◆ Exercise details: The answer must consist of every line from the data that holds the string "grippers".

-- Data block follows --

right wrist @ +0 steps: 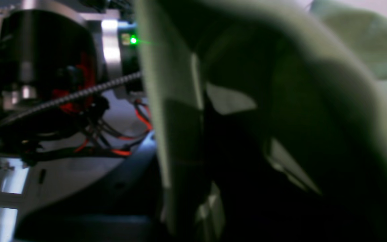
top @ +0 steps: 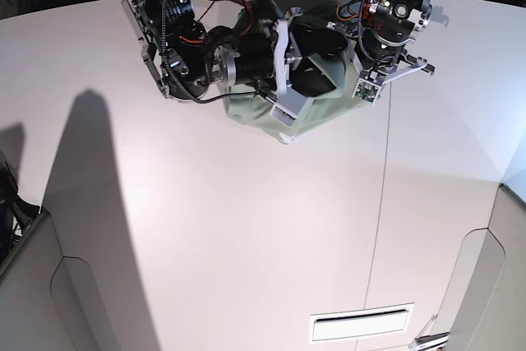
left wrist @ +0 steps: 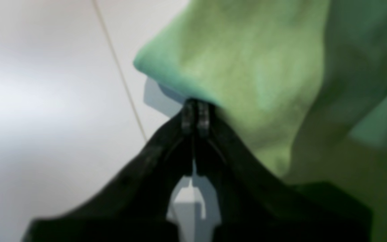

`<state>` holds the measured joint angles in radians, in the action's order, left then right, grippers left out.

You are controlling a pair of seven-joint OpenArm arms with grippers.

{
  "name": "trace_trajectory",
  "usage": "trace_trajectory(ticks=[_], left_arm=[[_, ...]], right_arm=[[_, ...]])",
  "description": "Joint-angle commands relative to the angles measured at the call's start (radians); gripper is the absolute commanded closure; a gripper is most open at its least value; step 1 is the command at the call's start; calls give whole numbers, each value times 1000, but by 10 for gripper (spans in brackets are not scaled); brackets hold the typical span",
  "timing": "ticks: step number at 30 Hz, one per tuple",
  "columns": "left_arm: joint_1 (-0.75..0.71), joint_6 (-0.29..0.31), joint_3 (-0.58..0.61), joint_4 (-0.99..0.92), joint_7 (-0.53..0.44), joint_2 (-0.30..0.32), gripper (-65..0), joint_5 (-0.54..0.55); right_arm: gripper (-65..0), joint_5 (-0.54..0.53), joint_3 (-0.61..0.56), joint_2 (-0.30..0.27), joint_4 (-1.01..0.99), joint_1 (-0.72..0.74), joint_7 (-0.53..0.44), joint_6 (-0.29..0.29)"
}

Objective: Fold the T-shirt properly

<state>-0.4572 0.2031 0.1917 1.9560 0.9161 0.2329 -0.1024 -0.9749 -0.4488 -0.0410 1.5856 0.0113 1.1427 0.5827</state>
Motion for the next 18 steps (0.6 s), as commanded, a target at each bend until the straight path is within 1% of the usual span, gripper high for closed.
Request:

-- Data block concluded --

◆ Solution to the exercise:
`<state>` holds the measured joint angles in radians, in the action's order, left then right, grippers left out.
You are controlling a pair of seven-joint OpenArm arms with grippers.

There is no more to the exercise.